O título pode ter duas leituras.

  • Como negativo se não existissem entradas no quadro.
  • Como positivo se a redução dos contratados fosse por entrarem no quadro.

 

E aconteceu algo misto, com maior incidência para a leitura negativa.

 

 

Crato corta 70% dos contratados

 

 

Número de contratados caiu acentuadamente nos últimos quatro anos. Este ano ficaram 23 mil por colocar.

 

O cenário não é animador para os professores contratados e para os alunos que estão a terminar os cursos e que querem um dia vir a dar aulas. Cada vez mais tem vindo a ser mais difícil que um professor contratado consiga um lugar numa escola pública.

 

 

O cenário não é animador para os professores contratados e para os alunos que estão a terminar os cursos e que querem um dia vir a dar aulas. Cada vez mais tem vindo a ser mais difícil que um professor contratado consiga um lugar numa escola pública.

Este ano o Ministério da Educação contratou 3.782 docentes através do concurso anual de colocação destes professores. Menos cerca de 70% face aos 12.747 professores que foram contratados no mesmo concurso, em 2011/2012, quando Nuno Crato assumiu a pasta da Educação.

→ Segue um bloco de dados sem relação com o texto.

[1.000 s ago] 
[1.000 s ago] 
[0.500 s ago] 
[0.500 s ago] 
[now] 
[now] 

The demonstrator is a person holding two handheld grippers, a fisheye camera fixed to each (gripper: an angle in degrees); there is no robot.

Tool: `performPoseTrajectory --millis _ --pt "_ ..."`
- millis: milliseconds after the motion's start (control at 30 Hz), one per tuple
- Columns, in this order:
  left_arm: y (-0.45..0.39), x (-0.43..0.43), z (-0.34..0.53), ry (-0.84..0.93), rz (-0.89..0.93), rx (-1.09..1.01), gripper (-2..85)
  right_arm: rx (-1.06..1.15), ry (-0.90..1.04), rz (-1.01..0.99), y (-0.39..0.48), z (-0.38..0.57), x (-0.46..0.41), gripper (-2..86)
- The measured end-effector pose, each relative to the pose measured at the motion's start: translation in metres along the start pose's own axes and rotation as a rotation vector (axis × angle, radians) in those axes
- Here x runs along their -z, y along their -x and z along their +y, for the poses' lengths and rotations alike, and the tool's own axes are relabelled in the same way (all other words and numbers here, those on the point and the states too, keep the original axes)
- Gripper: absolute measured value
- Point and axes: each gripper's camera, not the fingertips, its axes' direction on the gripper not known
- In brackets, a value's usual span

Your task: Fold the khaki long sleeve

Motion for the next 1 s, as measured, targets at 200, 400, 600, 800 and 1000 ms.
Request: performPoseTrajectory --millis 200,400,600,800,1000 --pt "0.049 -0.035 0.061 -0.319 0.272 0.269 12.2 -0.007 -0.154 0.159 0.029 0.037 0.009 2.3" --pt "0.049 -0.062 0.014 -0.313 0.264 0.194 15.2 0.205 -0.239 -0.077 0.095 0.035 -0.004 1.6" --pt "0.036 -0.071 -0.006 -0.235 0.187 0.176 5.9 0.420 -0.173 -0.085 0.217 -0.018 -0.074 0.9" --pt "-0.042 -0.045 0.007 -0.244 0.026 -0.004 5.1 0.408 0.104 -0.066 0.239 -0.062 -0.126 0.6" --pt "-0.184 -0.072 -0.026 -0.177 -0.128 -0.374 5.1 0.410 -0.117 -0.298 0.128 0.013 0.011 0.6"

E embora o número de professores contratados para este ano lectivo ainda possa vir a subir – há ainda 2.132 horários por preencher – o universo de contratados deverá ficar bem longe da realidade de há quatro anos.

Ou seja, de futuro o panorama não deve melhorar para os contratados. Hoje há menos disciplinas nas escolas, aumentou o número de alunos por turma e prevê-se que até 2017/2018 entrem menos 40 mil crianças nas escolas, para o 1º ciclo. Tudo isto leva a que sejam necessárias menos contratações.

Em Junho de 2012, no final do primeiro ano lectivo de Nuno Crato, as escolas contavam com 28.658 professores contratados. Mais cerca de 18 mil face a Junho de 2014, o último ano em que se conseguiram apurar os totais das contratações, de acordo com o site especialista em estatísticas da educação, o blogue DeArLindo.